DepEd's Last Mile Schools (LMS) usually have multi-grade level classrooms due to the limited number of classrooms accommodating the communities' entire student population from different grade levels. The LMS ensures that the schools' classrooms are made of sturdy material and equipped with the proper learning facilities, including computers that have access to programs complementing the classroom teaching and electricity.
Sen. Pia Cayetano, Vice Chairperson of Senate Finance Committee, vows to increase the funding allocation of Last Mile Schools (LMS) Program from P1.5 billion to P15 billion in 2020’s proposed P4.1 trillion national government budget.
LMS are schools with less than four classrooms, usually makeshift and nonstandard ones, with no electricity, no funds for renovation and construction projects in the last four years, and more than an hour away from town centers. Communities have no access to private contractors, suppliers and service providers.
Cayetano, a mountain biker and a hiking enthusiast, visits upland schools in the north to give learning materials and conduct fitness and football clinics for students. According to her, the additional fund will benefit 830 LMS located in far-flung and hinterland communities across the Philippines.
The Department of Education (DepEd) originally requested for a P21.52 billion budget for its LMS program for 2020, but only P1.5 billion was approved by the Department of Budget and Management (DBM), based on the 2020 National Expenditure Program (NEP).

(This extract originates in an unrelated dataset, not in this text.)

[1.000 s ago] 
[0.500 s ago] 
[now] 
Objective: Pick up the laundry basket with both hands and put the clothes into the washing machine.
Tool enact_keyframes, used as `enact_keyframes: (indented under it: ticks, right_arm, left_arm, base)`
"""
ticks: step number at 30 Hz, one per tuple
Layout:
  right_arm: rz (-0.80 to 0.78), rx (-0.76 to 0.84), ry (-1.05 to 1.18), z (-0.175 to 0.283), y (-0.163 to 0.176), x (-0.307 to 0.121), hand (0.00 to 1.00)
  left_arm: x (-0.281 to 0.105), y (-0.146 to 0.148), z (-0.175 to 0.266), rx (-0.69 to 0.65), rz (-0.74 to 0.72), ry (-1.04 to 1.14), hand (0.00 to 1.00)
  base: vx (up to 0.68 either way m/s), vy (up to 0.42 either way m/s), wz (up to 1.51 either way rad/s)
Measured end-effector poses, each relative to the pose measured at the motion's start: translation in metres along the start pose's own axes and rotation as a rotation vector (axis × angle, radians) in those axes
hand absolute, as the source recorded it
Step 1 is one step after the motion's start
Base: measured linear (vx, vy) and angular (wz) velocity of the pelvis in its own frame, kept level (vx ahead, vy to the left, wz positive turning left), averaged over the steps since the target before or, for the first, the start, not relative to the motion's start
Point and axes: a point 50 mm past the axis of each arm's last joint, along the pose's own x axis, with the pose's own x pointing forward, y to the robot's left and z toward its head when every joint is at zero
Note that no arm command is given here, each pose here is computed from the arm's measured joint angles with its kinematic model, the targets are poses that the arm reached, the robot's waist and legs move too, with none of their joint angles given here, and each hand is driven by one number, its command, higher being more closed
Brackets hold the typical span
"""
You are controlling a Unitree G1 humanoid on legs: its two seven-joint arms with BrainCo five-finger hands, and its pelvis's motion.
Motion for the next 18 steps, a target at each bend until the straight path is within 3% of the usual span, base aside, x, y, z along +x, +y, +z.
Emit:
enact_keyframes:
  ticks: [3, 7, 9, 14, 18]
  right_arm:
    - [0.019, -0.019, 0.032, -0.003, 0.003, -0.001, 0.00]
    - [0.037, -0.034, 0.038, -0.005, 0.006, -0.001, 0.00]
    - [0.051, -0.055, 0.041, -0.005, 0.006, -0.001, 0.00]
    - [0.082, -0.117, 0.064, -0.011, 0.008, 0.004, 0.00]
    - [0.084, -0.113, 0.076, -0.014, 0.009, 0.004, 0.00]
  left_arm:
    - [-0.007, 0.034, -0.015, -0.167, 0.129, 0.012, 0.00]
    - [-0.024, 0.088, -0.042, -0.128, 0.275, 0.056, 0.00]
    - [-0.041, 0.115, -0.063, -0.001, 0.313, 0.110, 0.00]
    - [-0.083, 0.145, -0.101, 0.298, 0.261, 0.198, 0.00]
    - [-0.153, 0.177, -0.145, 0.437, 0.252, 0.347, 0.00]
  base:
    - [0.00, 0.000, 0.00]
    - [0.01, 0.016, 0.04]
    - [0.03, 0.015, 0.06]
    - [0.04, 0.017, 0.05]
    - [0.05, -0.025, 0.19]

In August, a memorandum was issued by the Office of the Deputy Executive Secretary for Finance and Administration directed to the DBM to include and prioritize the "Last Mile Schools Fund" as a new line item under DepEd's budget in the 2020 NEP.
As of September 1, there are about 9,225 schools identified as LMS, with CAR (1,223), Western Visayas (824) and Eastern Visayas (1,076) having the most number - excluding the Bangsamoro Autonomous Region in Muslim Mindanao (BARMM).